At the end of the day, his retail model is built around the quality of the product. Blunt believes that no matter what it says on the package, he’s the one ultimately responsible for the customer’s experience. “Everything is about packaging now. Me personally, I’m old school-  just give me a zip lock bag and let’s go. For me it’s still about the product– how it tastes, how it smells, how it looks.” As an old-school Oakland cannabis seller, his reputation is always on the line. “Some people are out there going around white labeling any product, putting their stamp on it. We’re from the cannabis community, so we’re making sure it’s coming out fire every time.”

Blunt’s community ethic is something he brings both from his neighborhood roots and his experience with the old cannabis clubs. He wants to help that compassionate business model make a comeback. “Cannabis clubs are supposed to be a collective–happy people coming in to talk about cannabis. It’s not always like that, but I feel Blunts +Moore is a community brand.” 

One way he encourages community is by welcoming local vendors from outside the cannabis industry. “Every week we have food trucks come to the store. I don’t charge them a dime to cook, all I ask is that they feed my staff, and then I give them 40% off in the store while they’re onsite cooking.” These experiences help build stronger connections throughout Oakland. While fully committed to cannabis culture, Blunt is always looking out for his city. “I’ve had a flea market at the store with fifteen different vendors all from Oakland. That’s the community I come from.”

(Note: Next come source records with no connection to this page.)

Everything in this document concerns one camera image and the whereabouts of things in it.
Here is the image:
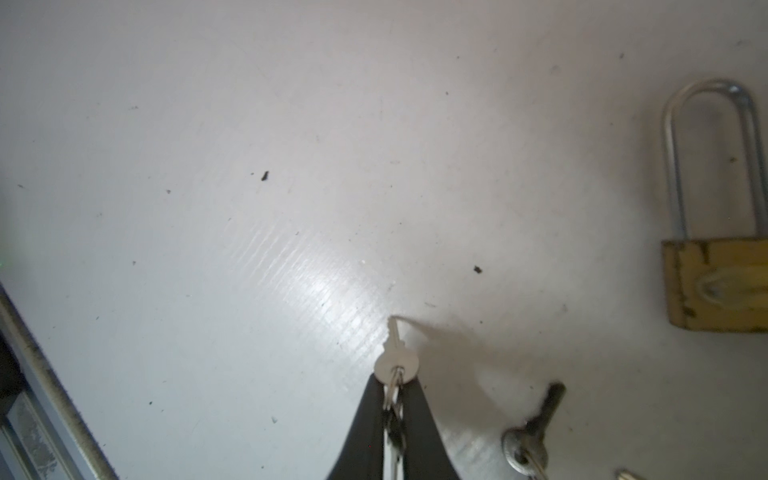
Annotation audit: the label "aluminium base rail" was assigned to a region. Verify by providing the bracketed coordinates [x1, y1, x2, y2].
[1, 291, 119, 479]

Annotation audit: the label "brass padlock long shackle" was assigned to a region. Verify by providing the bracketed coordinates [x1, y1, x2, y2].
[661, 78, 767, 333]

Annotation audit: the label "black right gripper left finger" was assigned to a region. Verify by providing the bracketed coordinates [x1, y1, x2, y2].
[327, 374, 385, 480]

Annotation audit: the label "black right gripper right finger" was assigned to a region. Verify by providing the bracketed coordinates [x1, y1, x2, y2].
[401, 377, 460, 480]

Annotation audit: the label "long shackle padlock key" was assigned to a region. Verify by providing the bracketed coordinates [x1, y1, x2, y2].
[501, 381, 567, 479]

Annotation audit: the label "brass padlock keys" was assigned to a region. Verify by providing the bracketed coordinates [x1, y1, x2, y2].
[373, 316, 419, 479]

Blunt’s tight-knit Oakland upbringing taught him the value in trusting your instincts. “I’m a real big vibe person,” Blunt says. “I’m old-school. I want to be able to sit down, have a face-to-face convo.” Blunt applies this philosophy to his relationship with his staff, from hiring to encouraging them to grow with the business.

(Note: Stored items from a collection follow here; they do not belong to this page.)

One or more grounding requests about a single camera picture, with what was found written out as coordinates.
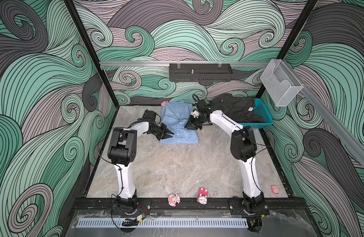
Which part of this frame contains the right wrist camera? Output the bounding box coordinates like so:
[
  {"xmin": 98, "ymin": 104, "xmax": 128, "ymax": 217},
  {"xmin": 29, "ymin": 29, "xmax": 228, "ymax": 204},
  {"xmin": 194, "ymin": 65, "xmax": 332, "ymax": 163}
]
[{"xmin": 191, "ymin": 109, "xmax": 200, "ymax": 118}]

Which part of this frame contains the black frame post right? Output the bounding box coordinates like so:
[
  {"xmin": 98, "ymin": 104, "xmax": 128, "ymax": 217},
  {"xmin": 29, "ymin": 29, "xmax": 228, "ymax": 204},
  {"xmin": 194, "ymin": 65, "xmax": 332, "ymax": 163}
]
[{"xmin": 255, "ymin": 0, "xmax": 318, "ymax": 98}]

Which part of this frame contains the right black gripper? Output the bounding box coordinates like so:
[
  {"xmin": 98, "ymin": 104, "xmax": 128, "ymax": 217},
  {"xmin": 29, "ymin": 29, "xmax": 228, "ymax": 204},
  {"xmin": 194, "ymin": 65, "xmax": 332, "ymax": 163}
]
[{"xmin": 183, "ymin": 114, "xmax": 208, "ymax": 130}]

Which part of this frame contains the pink white figurine toy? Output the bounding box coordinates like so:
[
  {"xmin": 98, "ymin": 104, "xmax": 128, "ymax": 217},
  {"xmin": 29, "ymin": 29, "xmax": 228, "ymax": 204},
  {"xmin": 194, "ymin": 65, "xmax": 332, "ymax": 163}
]
[{"xmin": 168, "ymin": 194, "xmax": 181, "ymax": 207}]

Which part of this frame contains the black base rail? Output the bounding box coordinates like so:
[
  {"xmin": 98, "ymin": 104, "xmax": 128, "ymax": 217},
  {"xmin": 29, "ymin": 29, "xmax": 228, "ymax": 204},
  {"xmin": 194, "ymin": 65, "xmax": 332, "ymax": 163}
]
[{"xmin": 71, "ymin": 197, "xmax": 307, "ymax": 216}]

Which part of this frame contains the light blue long sleeve shirt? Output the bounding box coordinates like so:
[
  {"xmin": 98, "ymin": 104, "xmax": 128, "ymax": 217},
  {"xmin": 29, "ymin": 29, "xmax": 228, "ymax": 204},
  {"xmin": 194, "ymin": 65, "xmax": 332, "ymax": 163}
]
[{"xmin": 160, "ymin": 102, "xmax": 199, "ymax": 145}]

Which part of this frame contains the dark grey long sleeve shirt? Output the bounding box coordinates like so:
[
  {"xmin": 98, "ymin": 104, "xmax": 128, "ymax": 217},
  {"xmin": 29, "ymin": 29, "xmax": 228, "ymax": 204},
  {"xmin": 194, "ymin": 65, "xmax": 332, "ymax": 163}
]
[{"xmin": 210, "ymin": 93, "xmax": 264, "ymax": 123}]

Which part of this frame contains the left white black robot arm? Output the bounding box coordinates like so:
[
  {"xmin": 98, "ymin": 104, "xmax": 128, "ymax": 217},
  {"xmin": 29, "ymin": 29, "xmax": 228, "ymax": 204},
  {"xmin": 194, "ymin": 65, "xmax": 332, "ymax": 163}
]
[{"xmin": 108, "ymin": 110, "xmax": 174, "ymax": 210}]

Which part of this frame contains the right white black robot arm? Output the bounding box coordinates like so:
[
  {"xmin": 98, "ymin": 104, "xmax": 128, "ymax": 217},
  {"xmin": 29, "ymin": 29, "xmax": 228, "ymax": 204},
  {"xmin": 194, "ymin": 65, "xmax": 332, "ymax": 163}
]
[{"xmin": 185, "ymin": 94, "xmax": 269, "ymax": 216}]

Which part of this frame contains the aluminium wall rail back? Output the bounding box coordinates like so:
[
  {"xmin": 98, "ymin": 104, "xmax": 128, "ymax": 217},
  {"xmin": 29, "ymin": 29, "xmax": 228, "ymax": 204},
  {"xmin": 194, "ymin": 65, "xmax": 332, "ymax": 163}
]
[{"xmin": 100, "ymin": 60, "xmax": 269, "ymax": 68}]

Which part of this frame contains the black frame post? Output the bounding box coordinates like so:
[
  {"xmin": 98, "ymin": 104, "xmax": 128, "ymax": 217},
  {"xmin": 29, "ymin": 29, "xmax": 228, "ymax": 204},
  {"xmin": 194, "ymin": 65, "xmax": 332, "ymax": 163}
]
[
  {"xmin": 255, "ymin": 0, "xmax": 318, "ymax": 98},
  {"xmin": 64, "ymin": 0, "xmax": 120, "ymax": 110}
]

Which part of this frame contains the black perforated wall tray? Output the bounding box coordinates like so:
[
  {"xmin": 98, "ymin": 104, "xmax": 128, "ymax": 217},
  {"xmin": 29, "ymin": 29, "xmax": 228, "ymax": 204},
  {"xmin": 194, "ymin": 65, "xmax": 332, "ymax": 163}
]
[{"xmin": 169, "ymin": 63, "xmax": 233, "ymax": 83}]

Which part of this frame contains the pink toy right edge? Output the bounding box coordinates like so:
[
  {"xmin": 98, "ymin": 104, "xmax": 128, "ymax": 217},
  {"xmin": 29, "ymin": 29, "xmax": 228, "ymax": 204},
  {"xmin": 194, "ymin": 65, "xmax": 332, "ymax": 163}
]
[{"xmin": 271, "ymin": 185, "xmax": 280, "ymax": 195}]

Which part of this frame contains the clear plastic wall bin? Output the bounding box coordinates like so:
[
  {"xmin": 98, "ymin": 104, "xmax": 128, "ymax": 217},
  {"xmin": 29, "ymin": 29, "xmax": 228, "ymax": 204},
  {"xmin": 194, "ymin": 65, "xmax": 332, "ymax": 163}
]
[{"xmin": 260, "ymin": 59, "xmax": 303, "ymax": 107}]

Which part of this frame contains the aluminium wall rail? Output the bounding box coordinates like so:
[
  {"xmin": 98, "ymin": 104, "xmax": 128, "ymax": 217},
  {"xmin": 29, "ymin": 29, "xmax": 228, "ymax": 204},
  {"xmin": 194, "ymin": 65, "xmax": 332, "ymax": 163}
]
[
  {"xmin": 281, "ymin": 60, "xmax": 364, "ymax": 168},
  {"xmin": 100, "ymin": 60, "xmax": 269, "ymax": 68}
]

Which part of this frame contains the teal plastic basket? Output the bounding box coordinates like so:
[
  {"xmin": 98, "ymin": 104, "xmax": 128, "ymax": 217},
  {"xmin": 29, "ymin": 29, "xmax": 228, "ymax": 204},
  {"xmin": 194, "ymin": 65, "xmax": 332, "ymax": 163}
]
[{"xmin": 239, "ymin": 98, "xmax": 273, "ymax": 129}]

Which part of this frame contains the white slotted cable duct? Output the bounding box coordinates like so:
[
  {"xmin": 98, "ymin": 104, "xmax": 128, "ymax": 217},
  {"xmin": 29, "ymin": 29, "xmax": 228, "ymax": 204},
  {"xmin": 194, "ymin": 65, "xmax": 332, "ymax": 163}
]
[{"xmin": 76, "ymin": 217, "xmax": 248, "ymax": 229}]

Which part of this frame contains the black frame post left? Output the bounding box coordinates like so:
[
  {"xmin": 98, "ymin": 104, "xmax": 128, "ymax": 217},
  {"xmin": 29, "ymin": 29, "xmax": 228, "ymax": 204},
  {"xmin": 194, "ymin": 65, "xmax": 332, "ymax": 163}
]
[{"xmin": 64, "ymin": 0, "xmax": 120, "ymax": 110}]

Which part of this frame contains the aluminium wall rail right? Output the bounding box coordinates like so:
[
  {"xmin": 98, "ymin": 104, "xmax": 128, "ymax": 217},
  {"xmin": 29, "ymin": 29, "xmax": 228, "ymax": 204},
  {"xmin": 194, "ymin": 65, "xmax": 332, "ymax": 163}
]
[{"xmin": 281, "ymin": 60, "xmax": 364, "ymax": 168}]

His advocacy extends beyond his own immediate community. As a speaker in last summer’s diversity summit at MJ Unpacked California, Blunt told the industry, “If you really want that change, you got to be that change.”

He recently received a call from Amber Littlejohn, the executive director of the Minority Cannabis Association, who is reaching out to equity industry leaders to create stronger networks within the minority communities that bore the brunt of the war on drugs. For Blunt, this is a step in the right direction. “We need to be the ones educating our lawmakers,” he says. “Otherwise it would be like me telling a plumber how to plumb.” Blunt believes that emphasizing community-building in the cannabis space is good for everyone. “To maximize what this plant can do, we have to link together.”